The Nigerian Securities and Exchange Commission (SEC) heralds the ongoing banking sector recapitalization as a powerful demonstration of the nation’s capital market resilience and strength. Dr. Emomotimi Agama, the SEC Director-General, emphasized this point while unveiling key aspects of the newly implemented Investments and Securities Act 2025. This landmark legislation is poised to revolutionize market operations, fostering deeper engagement and propelling economic expansion. Agama revealed that since the recapitalization initiative’s inception in 2024, banks have successfully mobilized approximately N2.4 trillion through the capital market, a feat previously unseen in Nigeria’s financial history. This underscores the market’s robustness and its capacity to serve as a vital funding source for diverse sectors of the economy. The SEC’s role as a facilitator of growth, exchanges, and capital movement is evident in the successful execution of this exercise, with other institutions also leveraging the market for fundraising.
The capital market’s resurgence is further exemplified by the Ministry of Finance Incorporated’s recent raising of N250 billion for housing development, alongside the market capitalization surpassing N65 trillion. These achievements underscore the market’s positive trajectory and its potential to drive economic progress. Agama emphasized the revolutionary nature of the new law, which solidifies SEC’s “A” status with the International Organisation of Securities Commissions (IOSCO). This prestigious recognition not only allows other nations to benchmark Nigeria’s SEC and capital market against international standards but also serves as a magnet for investments, attracting investors and expanding the market’s reach within Nigeria.

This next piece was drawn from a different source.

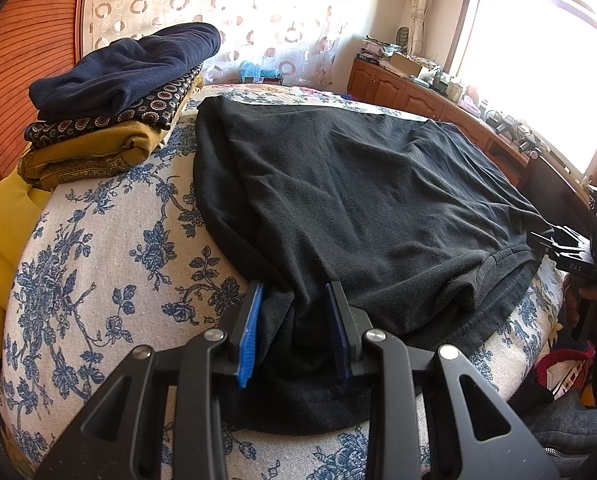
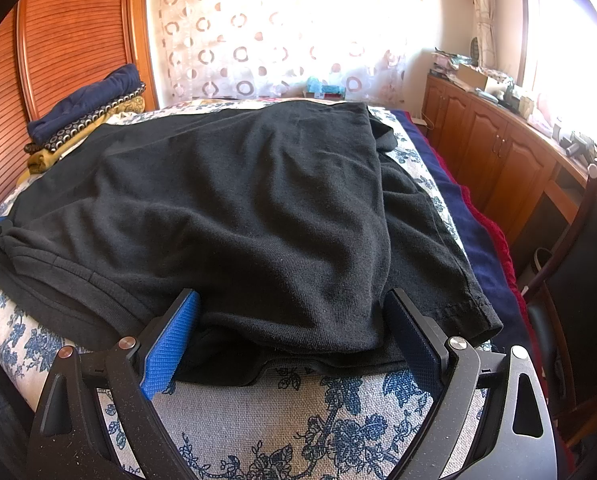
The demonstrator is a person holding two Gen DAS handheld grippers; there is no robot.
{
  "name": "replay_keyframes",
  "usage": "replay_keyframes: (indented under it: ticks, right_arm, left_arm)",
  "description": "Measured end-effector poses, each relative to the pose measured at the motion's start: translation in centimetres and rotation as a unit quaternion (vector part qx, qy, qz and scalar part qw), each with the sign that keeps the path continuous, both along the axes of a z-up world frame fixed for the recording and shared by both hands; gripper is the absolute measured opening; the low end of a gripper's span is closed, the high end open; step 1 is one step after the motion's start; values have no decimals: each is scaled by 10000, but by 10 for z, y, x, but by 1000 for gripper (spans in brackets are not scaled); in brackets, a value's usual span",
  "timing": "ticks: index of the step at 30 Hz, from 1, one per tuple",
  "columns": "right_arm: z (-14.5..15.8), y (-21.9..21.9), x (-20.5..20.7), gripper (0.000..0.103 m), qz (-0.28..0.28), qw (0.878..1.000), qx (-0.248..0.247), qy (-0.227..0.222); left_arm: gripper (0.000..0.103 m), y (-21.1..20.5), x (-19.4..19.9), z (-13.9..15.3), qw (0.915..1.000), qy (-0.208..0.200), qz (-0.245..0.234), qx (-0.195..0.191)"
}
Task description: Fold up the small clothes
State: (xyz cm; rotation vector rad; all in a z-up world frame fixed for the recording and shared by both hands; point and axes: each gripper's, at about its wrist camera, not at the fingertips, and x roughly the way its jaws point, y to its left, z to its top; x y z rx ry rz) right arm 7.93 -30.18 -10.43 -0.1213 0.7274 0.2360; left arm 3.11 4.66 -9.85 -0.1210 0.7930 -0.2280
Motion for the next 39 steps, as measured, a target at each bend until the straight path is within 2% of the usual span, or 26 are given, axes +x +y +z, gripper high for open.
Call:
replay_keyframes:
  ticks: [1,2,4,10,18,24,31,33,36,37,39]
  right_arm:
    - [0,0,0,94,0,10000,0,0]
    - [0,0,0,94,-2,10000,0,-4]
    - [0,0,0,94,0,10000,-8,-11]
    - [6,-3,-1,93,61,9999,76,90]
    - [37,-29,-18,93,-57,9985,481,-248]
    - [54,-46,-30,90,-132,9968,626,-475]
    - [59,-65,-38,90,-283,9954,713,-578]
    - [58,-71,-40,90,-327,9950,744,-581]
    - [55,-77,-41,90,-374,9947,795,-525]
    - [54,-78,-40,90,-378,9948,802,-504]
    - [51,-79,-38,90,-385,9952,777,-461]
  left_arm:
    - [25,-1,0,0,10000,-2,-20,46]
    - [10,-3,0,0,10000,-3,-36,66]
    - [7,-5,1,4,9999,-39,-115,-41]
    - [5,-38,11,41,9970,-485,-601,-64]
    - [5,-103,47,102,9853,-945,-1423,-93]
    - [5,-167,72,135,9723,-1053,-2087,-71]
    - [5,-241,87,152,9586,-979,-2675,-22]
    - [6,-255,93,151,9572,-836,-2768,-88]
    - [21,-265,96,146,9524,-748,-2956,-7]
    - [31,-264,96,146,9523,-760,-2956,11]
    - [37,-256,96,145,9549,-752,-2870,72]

The Investments and Securities Act 2025 introduces several groundbreaking provisions, including expanding avenues for raising capital within the Nigerian capital market. Crucially, it addresses the burgeoning online forex trading landscape, which involves a significant portion of the Nigerian population, particularly the youth. By providing a clear legal framework for this activity, the new law safeguards investors and promotes responsible growth in this sector. Furthermore, the legislation delves into the regulation of digital assets, a timely intervention considering the growing prominence of cryptocurrencies and other digital assets in the Nigerian financial landscape. This provides much-needed clarity and structure for this evolving asset class.

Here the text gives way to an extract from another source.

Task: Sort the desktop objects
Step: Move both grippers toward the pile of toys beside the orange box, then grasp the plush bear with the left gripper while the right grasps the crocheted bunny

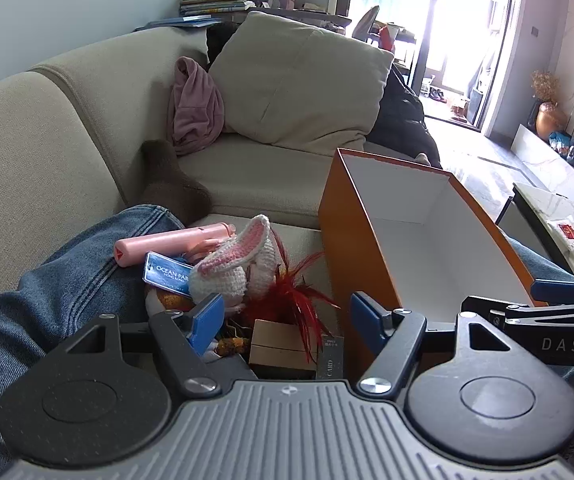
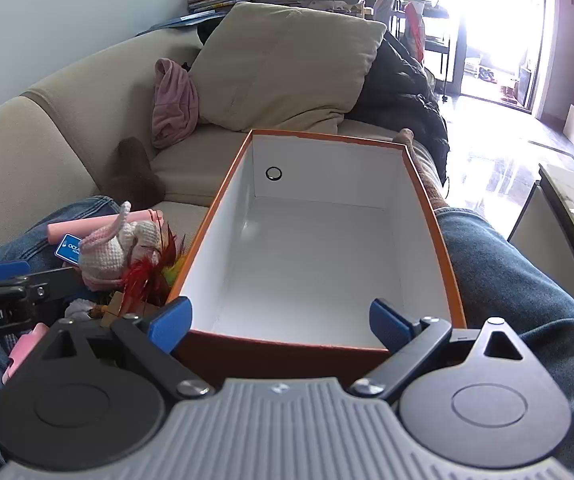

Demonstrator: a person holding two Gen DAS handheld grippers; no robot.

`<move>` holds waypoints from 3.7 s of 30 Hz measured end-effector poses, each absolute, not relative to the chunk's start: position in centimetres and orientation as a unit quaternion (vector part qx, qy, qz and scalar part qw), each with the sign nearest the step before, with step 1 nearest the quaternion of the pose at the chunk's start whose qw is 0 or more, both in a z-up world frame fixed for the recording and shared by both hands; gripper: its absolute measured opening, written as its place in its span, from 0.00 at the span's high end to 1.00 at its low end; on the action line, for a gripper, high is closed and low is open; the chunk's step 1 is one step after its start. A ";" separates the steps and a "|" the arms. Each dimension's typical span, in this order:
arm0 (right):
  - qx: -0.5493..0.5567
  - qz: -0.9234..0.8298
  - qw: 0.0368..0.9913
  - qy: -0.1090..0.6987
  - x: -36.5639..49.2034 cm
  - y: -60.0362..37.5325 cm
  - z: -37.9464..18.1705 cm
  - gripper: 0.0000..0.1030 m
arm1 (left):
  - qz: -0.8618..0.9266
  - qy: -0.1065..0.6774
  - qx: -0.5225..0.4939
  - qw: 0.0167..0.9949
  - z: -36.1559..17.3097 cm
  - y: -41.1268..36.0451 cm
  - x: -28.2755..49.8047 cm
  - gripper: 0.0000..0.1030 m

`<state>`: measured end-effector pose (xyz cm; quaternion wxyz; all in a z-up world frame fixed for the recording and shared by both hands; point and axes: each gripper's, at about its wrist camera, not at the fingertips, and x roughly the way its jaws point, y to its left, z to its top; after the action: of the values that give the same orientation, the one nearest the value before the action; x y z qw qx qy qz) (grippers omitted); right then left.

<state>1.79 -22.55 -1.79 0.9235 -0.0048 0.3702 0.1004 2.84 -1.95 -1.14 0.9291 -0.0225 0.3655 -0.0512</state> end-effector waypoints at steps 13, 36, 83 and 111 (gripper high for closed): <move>-0.013 0.097 0.918 0.385 2.9 -22.4 -2.4 0.07 | -0.047 0.392 -0.007 0.919 -2.0 -2.4 4.3 0.20; -0.014 0.087 0.913 0.398 2.9 -22.3 -3.0 0.07 | -0.053 0.398 -0.002 0.916 -2.1 -2.7 4.0 0.20; -0.096 0.344 0.837 0.415 9.4 -10.3 -4.4 0.67 | 0.013 0.495 -0.092 0.864 -6.6 6.8 9.3 0.53; -0.077 0.344 0.850 0.392 17.2 -0.9 -3.6 0.64 | -0.017 0.523 -0.147 0.839 -10.5 8.5 10.9 0.55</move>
<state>17.22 -0.87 -3.58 0.8496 -0.0768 0.3920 0.3444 10.91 8.54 -10.46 0.8393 -0.1473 0.5231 -0.0172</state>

Another noteworthy aspect of the legislation is the introduction of the Legal Entity Identifier (LEI) for derivatives transactions, enhancing transparency and risk management in this complex market segment. The law also addresses the commodities ecosystem comprehensively, encompassing regulations for spot, derivative, and secondary markets. This holistic approach will foster greater efficiency and investor confidence in the commodities sector. Significantly, the Act removes restrictions previously imposed by states and local governments on raising capital, empowering them to pursue development initiatives within their respective jurisdictions. This decentralization of financial power will promote regional growth and development.
The Senate Committee on Capital Market has echoed the SEC’s optimism, urging sub-national entities to tap into the capital market for long-term financing. Senator Osita Izunaso, the committee chairman and sponsor of the bill that ultimately became the 2025 Act, highlighted the market’s potential to contribute to Nigeria’s ambitious $1 trillion economy goal. He emphasized that the new law creates a conducive environment for this growth, signaling the end of Ponzi schemes, insider trading, and market manipulation. This commitment to transparency and investor protection will further enhance the market’s attractiveness to both domestic and international investors.

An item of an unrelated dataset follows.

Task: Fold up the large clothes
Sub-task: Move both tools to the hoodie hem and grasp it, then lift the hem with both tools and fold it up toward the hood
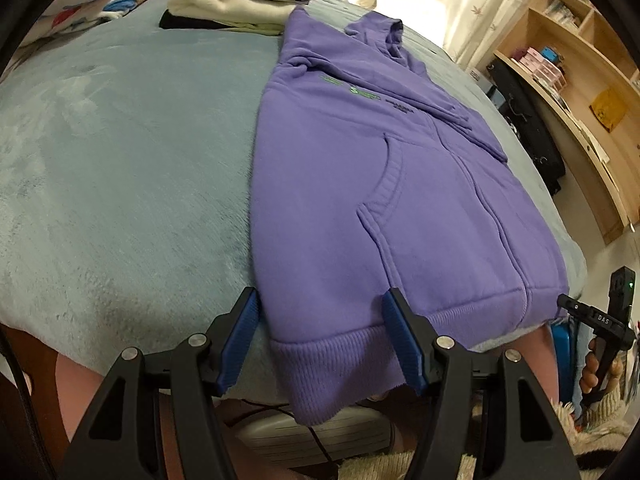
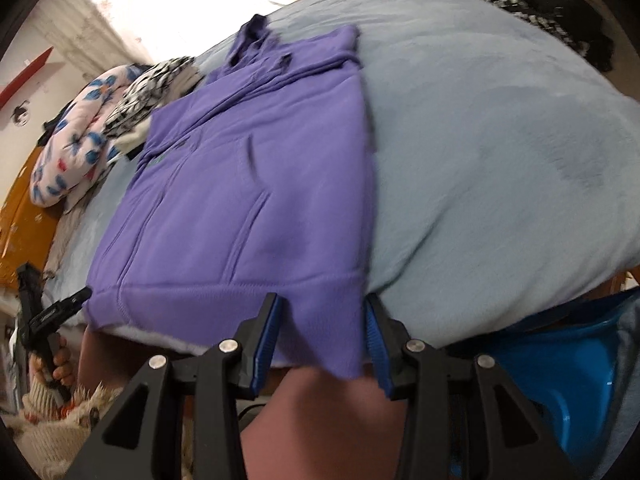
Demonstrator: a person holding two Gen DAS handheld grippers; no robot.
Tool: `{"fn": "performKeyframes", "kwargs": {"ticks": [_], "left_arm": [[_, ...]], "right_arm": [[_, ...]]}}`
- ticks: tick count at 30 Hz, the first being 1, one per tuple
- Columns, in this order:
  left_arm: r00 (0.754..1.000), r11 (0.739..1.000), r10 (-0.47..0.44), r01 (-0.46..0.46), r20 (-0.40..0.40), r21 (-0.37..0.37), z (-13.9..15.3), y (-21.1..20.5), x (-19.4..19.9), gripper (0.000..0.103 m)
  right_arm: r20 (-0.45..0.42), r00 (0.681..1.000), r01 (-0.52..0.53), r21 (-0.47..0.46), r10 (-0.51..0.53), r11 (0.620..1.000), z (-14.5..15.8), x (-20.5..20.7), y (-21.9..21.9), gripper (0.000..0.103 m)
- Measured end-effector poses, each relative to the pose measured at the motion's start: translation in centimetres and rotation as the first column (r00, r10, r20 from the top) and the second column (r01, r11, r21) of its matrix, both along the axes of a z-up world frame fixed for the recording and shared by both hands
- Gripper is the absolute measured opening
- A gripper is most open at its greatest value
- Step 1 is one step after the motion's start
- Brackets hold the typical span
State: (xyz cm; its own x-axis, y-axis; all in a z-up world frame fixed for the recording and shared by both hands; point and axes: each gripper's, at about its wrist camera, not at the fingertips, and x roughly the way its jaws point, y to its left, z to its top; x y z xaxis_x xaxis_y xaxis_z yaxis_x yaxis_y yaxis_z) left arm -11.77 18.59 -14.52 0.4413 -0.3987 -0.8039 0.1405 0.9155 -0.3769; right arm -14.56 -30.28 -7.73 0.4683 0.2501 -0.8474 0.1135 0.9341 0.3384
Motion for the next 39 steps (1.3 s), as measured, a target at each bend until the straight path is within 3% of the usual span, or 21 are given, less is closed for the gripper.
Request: {"fn": "performKeyframes", "kwargs": {"ticks": [7,16,17,18,20,21,24,28,34,39], "left_arm": [[1.000,0.997,-0.030,0.029,-0.004,-0.069,-0.5,0.4,-0.5,0.060],[0.997,0.993,-0.071,0.071,-0.004,-0.097,-1.0,0.4,-1.3,0.060],[0.998,0.993,-0.070,0.070,-0.003,-0.097,-1.0,0.3,-1.3,0.055],[0.997,0.992,-0.071,0.071,-0.005,-0.101,-1.0,0.2,-1.2,0.038],[0.998,0.990,-0.063,0.061,-0.015,-0.126,-0.8,0.0,-1.0,0.021],[0.999,0.989,-0.052,0.050,-0.012,-0.137,-0.5,-0.1,-0.9,0.014],[1.000,0.973,-0.017,0.019,0.010,-0.230,1.1,0.3,-0.4,0.012],[0.994,0.935,0.016,0.024,0.108,-0.353,5.5,0.5,1.5,0.011],[0.985,0.913,0.062,0.010,0.164,-0.408,10.7,-1.1,5.5,0.008],[0.980,0.914,0.127,-0.056,0.151,-0.401,12.3,-1.2,8.8,0.008]], "right_arm": [[-0.007,1.000,-0.012,-0.007,0.012,1.000,-0.6,0.6,0.6,0.041],[-0.002,1.000,-0.026,-0.054,0.026,0.998,-1.0,0.9,1.2,0.039],[0.001,1.000,-0.029,-0.069,0.029,0.997,-1.0,0.9,1.4,0.035],[0.003,0.999,-0.036,-0.094,0.037,0.995,-0.8,0.9,1.8,0.028],[0.011,0.999,-0.044,-0.137,0.046,0.990,-0.3,0.8,2.3,0.019],[0.017,0.999,-0.044,-0.144,0.047,0.989,-0.1,0.7,2.3,0.014],[0.039,0.999,-0.032,-0.125,0.037,0.992,1.0,0.8,1.9,0.011],[0.048,0.998,-0.035,-0.089,0.039,0.995,2.2,1.7,1.3,0.008],[0.221,0.975,-0.040,0.008,0.038,0.999,8.4,3.2,0.0,0.007],[0.270,0.963,-0.020,0.041,0.008,0.999,11.5,6.7,-0.8,0.007]]}}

By providing states and local governments with access to long-term funding through the capital market, the new law offers an alternative to relying solely on federation accounts and commercial borrowing. This diversification of funding sources will empower sub-national entities to embark on sustainable development projects, driving economic growth at both regional and national levels. The ability of states and the 774 local government areas to access long-term finance for infrastructure projects, social programs, and other initiatives will have a transformative impact on their ability to deliver services and improve the lives of their citizens. This move towards fiscal autonomy and sustainable financing is poised to reshape the landscape of Nigerian governance and contribute significantly to the nation’s overall economic development.